[dpdk-dev] [PATCH v6 1/6] ethdev: add Tx preparation

Olivier Matz olivier.matz at 6wind.com
Tue Oct 18 16:57:09 CEST 2016


Hi Tomasz,

I think the principle of tx_prep() is good, it may for instance help to
remove the function virtio_tso_fix_cksum() from the virtio, and maybe
even change the mbuf TSO/cksum API.

I have some questions/comments below, I'm sorry it comes very late.

On 10/14/2016 05:05 PM, Tomasz Kulasek wrote:
> Added API for `rte_eth_tx_prep`
> 
> uint16_t rte_eth_tx_prep(uint8_t port_id, uint16_t queue_id,
> 	struct rte_mbuf **tx_pkts, uint16_t nb_pkts)
> 
> Added fields to the `struct rte_eth_desc_lim`:
> 
> 	uint16_t nb_seg_max;
> 		/**< Max number of segments per whole packet. */
> 
> 	uint16_t nb_mtu_seg_max;
> 		/**< Max number of segments per one MTU */

Not sure I understand the second one. Is this is case of TSO?
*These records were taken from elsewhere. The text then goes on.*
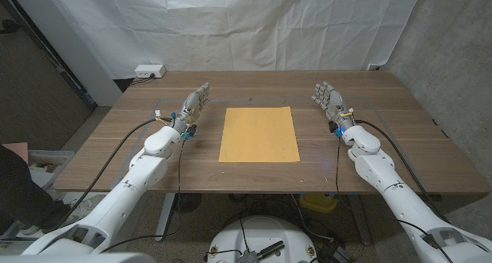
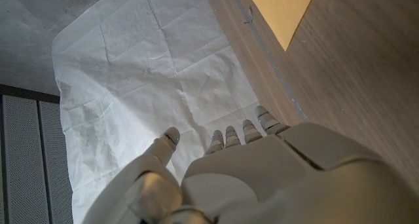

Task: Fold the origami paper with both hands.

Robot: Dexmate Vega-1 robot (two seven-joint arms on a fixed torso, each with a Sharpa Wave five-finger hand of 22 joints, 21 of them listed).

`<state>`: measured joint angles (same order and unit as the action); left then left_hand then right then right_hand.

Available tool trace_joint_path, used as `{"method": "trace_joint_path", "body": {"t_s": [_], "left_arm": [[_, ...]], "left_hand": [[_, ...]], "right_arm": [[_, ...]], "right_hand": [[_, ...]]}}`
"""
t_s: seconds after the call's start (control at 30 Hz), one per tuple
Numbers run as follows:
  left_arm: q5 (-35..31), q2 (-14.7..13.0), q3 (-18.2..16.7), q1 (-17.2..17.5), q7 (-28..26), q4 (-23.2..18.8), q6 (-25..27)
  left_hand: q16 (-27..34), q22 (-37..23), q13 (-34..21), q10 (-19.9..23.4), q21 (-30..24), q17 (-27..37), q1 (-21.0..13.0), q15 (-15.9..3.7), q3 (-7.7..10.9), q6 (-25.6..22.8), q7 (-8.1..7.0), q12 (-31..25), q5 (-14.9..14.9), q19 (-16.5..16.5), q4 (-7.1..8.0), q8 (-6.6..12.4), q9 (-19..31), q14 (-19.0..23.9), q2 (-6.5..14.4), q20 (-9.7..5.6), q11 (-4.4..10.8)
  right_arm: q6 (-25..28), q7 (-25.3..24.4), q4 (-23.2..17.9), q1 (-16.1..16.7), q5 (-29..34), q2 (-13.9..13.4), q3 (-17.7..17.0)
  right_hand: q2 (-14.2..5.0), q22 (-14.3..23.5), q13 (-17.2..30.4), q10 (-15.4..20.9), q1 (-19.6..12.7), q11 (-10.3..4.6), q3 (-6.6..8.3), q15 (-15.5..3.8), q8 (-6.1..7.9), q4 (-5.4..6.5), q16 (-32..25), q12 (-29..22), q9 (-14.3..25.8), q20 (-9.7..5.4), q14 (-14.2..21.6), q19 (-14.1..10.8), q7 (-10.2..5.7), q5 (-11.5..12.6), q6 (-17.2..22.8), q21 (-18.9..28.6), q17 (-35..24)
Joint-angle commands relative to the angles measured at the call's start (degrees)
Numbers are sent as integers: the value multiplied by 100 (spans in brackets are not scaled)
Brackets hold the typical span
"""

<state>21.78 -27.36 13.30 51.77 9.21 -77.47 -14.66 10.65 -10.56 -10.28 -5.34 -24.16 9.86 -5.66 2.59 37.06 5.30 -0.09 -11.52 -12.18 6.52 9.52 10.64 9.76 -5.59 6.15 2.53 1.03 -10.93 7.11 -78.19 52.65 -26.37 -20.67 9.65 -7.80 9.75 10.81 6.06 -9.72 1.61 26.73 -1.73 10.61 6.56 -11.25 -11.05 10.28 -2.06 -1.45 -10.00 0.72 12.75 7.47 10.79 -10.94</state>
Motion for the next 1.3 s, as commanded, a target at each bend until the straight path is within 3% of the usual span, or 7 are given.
{"method": "trace_joint_path", "body": {"t_s": [0.03, 0.57, 0.83, 1.0, 1.3], "left_arm": [[-819, -288, -90, 179, 179, -311, 0], [-1709, -761, -50, 395, 235, -668, -178], [-2130, -926, 99, 274, 362, -637, -376], [-2329, -991, 212, 148, 484, -581, -503], [-2811, -1140, 397, -21, 570, -563, -720]], "left_hand": [[53, -28, -14, 98, -48, 9, -6, 43, 58, -80, -15, -68, -2, -82, -14, 51, 26, 112, 377, 139, 6], [29, -28, -16, 236, -8, 9, -1, 15, 89, -240, -26, -92, 3, -36, -23, 68, 28, 145, 377, 77, 63], [20, -29, -16, 274, 14, 9, 0, -31, 102, -290, -59, -95, 4, 2, -23, 71, 28, 146, 382, 42, 84], [23, -29, -16, 317, 1, 8, 4, -75, 117, -340, -77, -93, 8, -66, -25, 61, 25, 191, 377, -129, 88], [18, -28, -17, 342, 7, 7, 6, -107, 126, -406, -80, -90, 10, -73, -26, 69, 25, 206, 374, -134, 96]], "right_arm": [[94, 98, -197, 183, 220, 192, -242], [106, 29, -426, 403, 311, 289, -330], [103, -5, -438, 443, 312, 330, -361], [88, -9, -421, 442, 327, 332, -374], [56, -17, -423, 474, 308, 348, -410]], "right_hand": [[-215, 8, 12, 47, -71, 21, 43, -138, 29, -23, -31, -39, 22, -253, -24, -21, -5, 30, 45, 35, -19], [-215, 8, 12, 60, -78, 33, 40, -128, 29, -31, -30, -40, 23, -251, -24, -31, -4, 28, 48, 39, -18], [-215, 8, 12, 56, -77, 27, 39, -126, 28, -29, -30, -37, 23, -252, -24, -30, -4, 28, 47, 39, -20], [-217, 8, 12, 62, -77, 29, 38, -129, 28, -28, -32, -39, 23, -253, -22, -31, -4, 27, 46, 39, -21], [-217, 8, 12, 65, -78, 24, 35, -127, 27, -29, -31, -38, 24, -250, -24, -30, -7, 26, 45, 39, -22]]}}
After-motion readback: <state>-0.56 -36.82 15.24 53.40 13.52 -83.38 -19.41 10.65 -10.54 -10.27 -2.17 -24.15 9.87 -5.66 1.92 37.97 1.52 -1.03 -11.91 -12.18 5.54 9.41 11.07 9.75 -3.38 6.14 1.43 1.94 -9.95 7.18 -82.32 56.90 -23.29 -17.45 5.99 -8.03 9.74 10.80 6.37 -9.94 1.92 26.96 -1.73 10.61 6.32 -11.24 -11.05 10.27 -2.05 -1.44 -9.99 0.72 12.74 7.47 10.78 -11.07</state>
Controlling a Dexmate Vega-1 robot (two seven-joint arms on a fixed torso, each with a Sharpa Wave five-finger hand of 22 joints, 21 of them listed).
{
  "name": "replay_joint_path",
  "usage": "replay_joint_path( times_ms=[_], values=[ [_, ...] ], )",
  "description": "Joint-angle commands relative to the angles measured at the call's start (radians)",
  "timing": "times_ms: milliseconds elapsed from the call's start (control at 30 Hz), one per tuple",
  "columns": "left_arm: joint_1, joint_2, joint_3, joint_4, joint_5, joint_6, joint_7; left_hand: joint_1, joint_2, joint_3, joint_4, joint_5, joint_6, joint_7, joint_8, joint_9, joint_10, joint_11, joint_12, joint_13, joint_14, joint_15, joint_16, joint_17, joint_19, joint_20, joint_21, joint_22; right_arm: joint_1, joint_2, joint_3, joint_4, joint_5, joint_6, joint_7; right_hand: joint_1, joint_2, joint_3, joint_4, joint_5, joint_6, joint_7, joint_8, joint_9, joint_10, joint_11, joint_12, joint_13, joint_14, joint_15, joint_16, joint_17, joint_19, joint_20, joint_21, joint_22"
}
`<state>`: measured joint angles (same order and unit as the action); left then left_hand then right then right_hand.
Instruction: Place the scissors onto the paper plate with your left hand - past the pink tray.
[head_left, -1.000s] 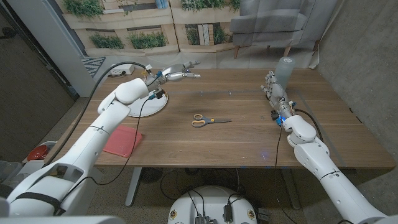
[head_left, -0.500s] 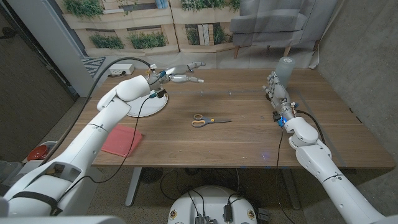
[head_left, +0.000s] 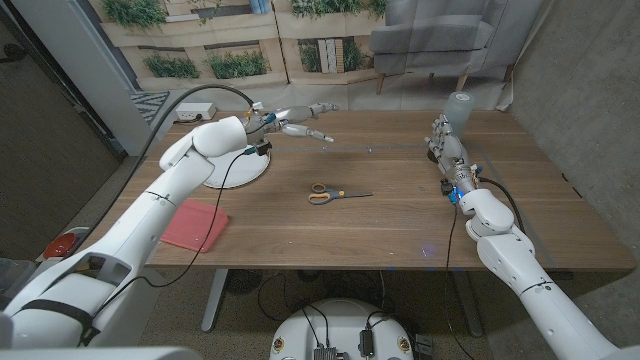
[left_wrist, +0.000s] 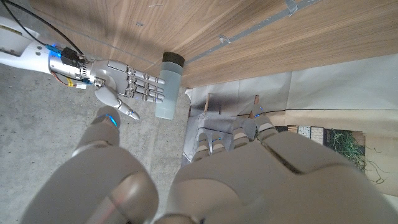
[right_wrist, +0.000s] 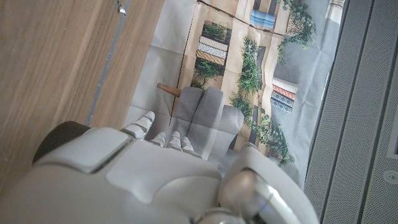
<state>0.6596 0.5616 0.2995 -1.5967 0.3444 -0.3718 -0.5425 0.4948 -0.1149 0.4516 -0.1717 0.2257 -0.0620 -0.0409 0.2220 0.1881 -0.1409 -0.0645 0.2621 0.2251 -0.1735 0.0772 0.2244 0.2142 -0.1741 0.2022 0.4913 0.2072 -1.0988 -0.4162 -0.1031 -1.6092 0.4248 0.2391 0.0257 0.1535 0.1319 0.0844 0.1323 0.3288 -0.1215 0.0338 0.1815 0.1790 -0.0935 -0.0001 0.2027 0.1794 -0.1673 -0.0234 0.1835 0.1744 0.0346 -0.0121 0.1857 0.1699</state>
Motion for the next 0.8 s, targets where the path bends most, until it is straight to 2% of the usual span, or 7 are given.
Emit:
replay_joint_path(
  times_ms=[33,367,433,467,633,800],
  values=[
    [-0.036,0.003,0.040,-0.012,0.062,0.004,-0.032,0.020,-0.007,-0.008,0.004,0.011,-0.005,0.004,0.001,0.002,-0.009,0.019,-0.005,0.005,-0.066,0.010,0.004,0.007,-0.267,0.004,-0.004,0.008,-0.005,0.004,0.008,0.013,0.010,0.012,0.002,0.008,-0.003,0.003,-0.003,0.005,-0.008,-0.001,0.007,0.004,-0.004,-0.003,-0.004,0.003,-0.020,0.004,0.001,0.002,0.000,0.001,0.005,0.001],
    [-0.064,0.010,0.069,-0.019,0.104,0.004,-0.063,0.040,-0.009,-0.013,0.007,0.016,0.014,0.006,0.005,0.003,0.000,0.027,0.001,0.009,-0.073,0.009,0.003,0.012,-0.276,0.006,-0.005,0.014,-0.004,0.005,0.010,0.024,0.012,0.021,0.006,0.009,-0.004,0.003,-0.003,0.004,-0.007,-0.002,0.007,0.004,-0.004,-0.003,-0.004,0.003,-0.020,0.003,0.001,0.002,0.000,0.001,0.005,0.001],
    [-0.069,0.012,0.075,-0.023,0.116,0.005,-0.069,0.044,-0.008,-0.013,0.008,0.017,0.012,0.006,0.004,0.003,-0.004,0.029,0.000,0.010,-0.078,0.010,0.001,0.012,-0.270,0.006,-0.002,0.016,-0.005,0.006,0.010,0.025,0.013,0.020,0.007,0.009,-0.004,0.003,-0.003,0.004,-0.007,-0.001,0.007,0.004,-0.003,-0.002,-0.004,0.003,-0.020,0.003,0.001,0.002,0.000,0.001,0.005,0.001],
    [-0.070,0.013,0.077,-0.025,0.123,0.004,-0.070,0.058,-0.004,-0.012,0.009,0.019,0.013,0.005,0.002,0.004,-0.007,0.042,0.001,0.012,-0.084,0.012,0.000,0.014,-0.248,-0.001,0.010,0.023,-0.005,0.007,0.011,0.025,0.014,0.019,0.006,0.009,-0.004,0.003,-0.003,0.004,-0.007,-0.001,0.007,0.004,-0.003,-0.002,-0.004,0.003,-0.019,0.004,0.001,0.002,0.000,0.001,0.005,0.001],
    [-0.078,0.016,0.089,-0.030,0.140,0.005,-0.084,0.072,-0.003,-0.017,0.013,0.021,0.035,0.022,0.007,0.004,-0.016,0.051,0.000,0.015,-0.093,0.018,-0.002,0.017,-0.231,0.006,0.027,0.037,-0.005,0.008,0.012,0.027,0.015,0.022,0.007,0.008,-0.004,0.003,-0.003,0.004,-0.007,-0.001,0.007,0.004,-0.002,-0.002,-0.004,0.003,-0.019,0.004,0.001,0.002,-0.001,0.000,0.005,0.001],
    [-0.084,0.015,0.095,-0.030,0.147,0.004,-0.094,0.079,-0.002,-0.020,0.016,0.021,0.046,0.024,0.009,0.005,-0.018,0.040,0.001,0.018,-0.099,0.014,-0.003,0.019,-0.227,0.008,0.037,0.049,-0.005,0.008,0.012,0.028,0.016,0.022,0.008,0.008,-0.004,0.003,-0.004,0.004,-0.006,-0.001,0.007,0.004,-0.002,-0.003,-0.004,0.003,-0.019,0.004,0.001,0.002,-0.001,-0.001,0.004,0.001]
  ],
)
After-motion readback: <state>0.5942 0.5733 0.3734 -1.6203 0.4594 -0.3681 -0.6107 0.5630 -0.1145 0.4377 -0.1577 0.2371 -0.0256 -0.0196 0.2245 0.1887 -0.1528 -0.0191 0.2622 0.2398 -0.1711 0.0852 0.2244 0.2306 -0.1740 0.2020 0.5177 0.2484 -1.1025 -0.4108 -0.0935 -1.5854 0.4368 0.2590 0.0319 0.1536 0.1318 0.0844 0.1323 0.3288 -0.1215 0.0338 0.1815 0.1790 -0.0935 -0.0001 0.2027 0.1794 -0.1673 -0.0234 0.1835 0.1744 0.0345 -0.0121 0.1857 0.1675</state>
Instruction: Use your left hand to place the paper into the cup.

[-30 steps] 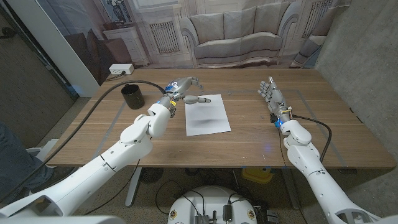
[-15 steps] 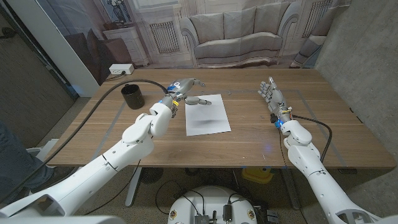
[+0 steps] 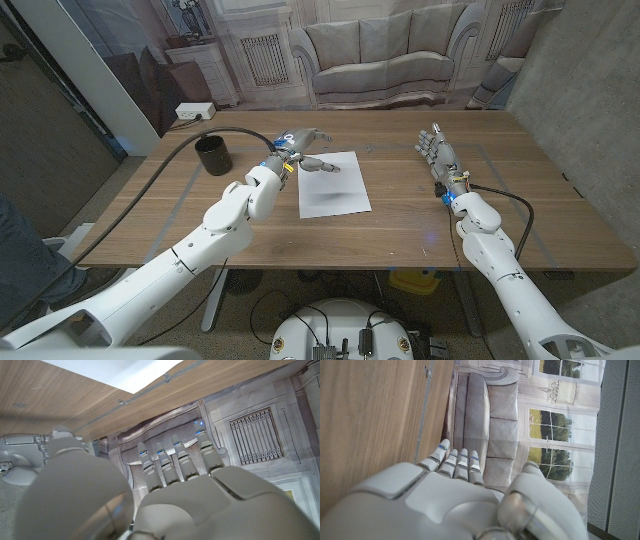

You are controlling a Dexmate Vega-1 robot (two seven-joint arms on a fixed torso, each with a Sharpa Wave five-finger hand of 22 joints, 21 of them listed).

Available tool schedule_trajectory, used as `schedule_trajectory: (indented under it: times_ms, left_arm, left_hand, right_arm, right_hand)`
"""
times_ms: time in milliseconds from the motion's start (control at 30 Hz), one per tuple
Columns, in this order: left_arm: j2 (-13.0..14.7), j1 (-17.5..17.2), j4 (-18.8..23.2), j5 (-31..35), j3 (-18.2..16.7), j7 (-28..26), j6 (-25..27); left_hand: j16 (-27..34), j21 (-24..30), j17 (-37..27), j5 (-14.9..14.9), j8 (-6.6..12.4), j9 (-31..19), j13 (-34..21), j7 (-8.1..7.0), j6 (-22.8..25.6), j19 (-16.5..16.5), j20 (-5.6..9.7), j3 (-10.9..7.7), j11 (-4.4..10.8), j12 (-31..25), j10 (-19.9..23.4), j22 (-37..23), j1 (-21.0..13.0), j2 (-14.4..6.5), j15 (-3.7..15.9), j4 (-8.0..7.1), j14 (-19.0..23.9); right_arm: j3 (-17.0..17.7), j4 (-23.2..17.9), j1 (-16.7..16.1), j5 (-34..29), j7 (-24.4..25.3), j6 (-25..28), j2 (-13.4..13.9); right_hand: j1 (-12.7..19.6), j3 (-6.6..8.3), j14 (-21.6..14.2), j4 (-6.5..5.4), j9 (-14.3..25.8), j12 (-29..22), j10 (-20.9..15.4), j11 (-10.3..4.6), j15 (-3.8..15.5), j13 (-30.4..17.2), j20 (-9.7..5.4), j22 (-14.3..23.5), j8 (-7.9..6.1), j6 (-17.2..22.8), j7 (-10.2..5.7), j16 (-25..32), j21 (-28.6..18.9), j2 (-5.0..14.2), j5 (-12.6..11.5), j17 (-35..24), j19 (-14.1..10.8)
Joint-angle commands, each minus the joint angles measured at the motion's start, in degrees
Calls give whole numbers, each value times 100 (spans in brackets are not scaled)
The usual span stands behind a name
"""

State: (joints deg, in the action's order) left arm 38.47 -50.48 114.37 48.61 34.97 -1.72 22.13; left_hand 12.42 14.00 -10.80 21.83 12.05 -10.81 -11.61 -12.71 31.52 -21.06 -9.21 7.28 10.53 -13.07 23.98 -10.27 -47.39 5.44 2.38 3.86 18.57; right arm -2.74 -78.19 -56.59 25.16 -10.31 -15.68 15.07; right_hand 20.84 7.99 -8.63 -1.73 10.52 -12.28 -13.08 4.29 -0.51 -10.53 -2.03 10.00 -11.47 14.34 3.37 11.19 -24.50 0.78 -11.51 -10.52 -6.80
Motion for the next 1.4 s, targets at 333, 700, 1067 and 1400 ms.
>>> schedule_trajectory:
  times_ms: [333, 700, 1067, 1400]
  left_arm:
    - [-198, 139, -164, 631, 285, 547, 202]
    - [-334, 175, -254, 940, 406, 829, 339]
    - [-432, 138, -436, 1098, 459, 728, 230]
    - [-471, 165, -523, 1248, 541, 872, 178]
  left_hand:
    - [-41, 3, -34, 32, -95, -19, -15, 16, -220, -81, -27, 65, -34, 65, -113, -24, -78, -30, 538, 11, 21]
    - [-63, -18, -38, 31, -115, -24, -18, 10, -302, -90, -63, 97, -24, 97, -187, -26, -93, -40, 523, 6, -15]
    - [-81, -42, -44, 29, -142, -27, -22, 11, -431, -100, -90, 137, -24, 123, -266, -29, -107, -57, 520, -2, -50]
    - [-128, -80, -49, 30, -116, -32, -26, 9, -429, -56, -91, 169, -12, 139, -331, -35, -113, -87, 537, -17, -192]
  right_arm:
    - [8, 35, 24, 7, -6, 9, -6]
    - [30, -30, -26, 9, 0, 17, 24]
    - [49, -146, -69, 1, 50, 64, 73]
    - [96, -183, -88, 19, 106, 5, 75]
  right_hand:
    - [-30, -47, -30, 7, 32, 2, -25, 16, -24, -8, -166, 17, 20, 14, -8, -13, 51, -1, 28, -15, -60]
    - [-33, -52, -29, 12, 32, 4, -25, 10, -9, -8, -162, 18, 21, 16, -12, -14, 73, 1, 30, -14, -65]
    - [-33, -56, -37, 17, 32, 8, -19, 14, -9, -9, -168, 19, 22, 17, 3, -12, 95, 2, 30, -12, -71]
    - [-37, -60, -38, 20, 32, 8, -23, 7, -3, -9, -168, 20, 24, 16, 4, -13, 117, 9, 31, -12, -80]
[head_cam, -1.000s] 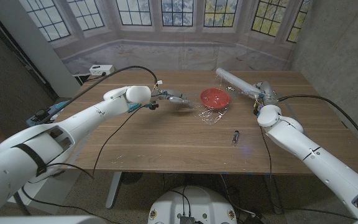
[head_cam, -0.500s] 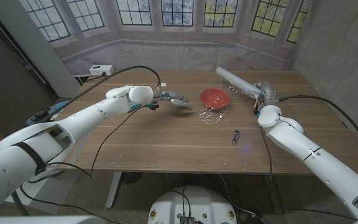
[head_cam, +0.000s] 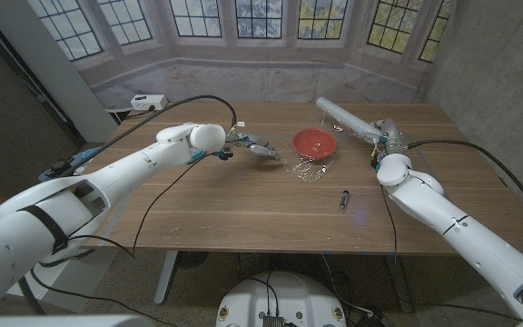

Is it a usual limitation in different network hardware?
Can this info be retrieved/used by the application?

> 
> Created `rte_pkt.h` header with common used functions:
> 
> int rte_validate_tx_offload(struct rte_mbuf *m)
> 	to validate general requirements for tx offload in packet such a
> 	flag completness. In current implementation this function is called
> 	optionaly when RTE_LIBRTE_ETHDEV_DEBUG is enabled.
> 
> int rte_phdr_cksum_fix(struct rte_mbuf *m)
> 	to fix pseudo header checksum for TSO and non-TSO tcp/udp packets
> 	before hardware tx checksum offload.
> 	 - for non-TSO tcp/udp packets full pseudo-header checksum is
> 	   counted and set.
> 	 - for TSO the IP payload length is not included.

Why not in rte_net.h?


> [...]
>  
> @@ -2816,6 +2825,82 @@ rte_eth_tx_burst(uint8_t port_id, uint16_t queue_id,
>  	return (*dev->tx_pkt_burst)(dev->data->tx_queues[queue_id], tx_pkts, nb_pkts);
>  }
>  
> +/**
> + * Process a burst of output packets on a transmit queue of an Ethernet device.
> + *
> + * The rte_eth_tx_prep() function is invoked to prepare output packets to be
> + * transmitted on the output queue *queue_id* of the Ethernet device designated
> + * by its *port_id*.
> + * The *nb_pkts* parameter is the number of packets to be prepared which are
> + * supplied in the *tx_pkts* array of *rte_mbuf* structures, each of them
> + * allocated from a pool created with rte_pktmbuf_pool_create().
> + * For each packet to send, the rte_eth_tx_prep() function performs
> + * the following operations:
> + *
> + * - Check if packet meets devices requirements for tx offloads.

Do you mean hardware requirements?
Can the application be aware of these requirements? I mean capability
flags, or something in dev_infos?

Maybe the comment could be more precise?

> + * - Check limitations about number of segments.
> + *
> + * - Check additional requirements when debug is enabled.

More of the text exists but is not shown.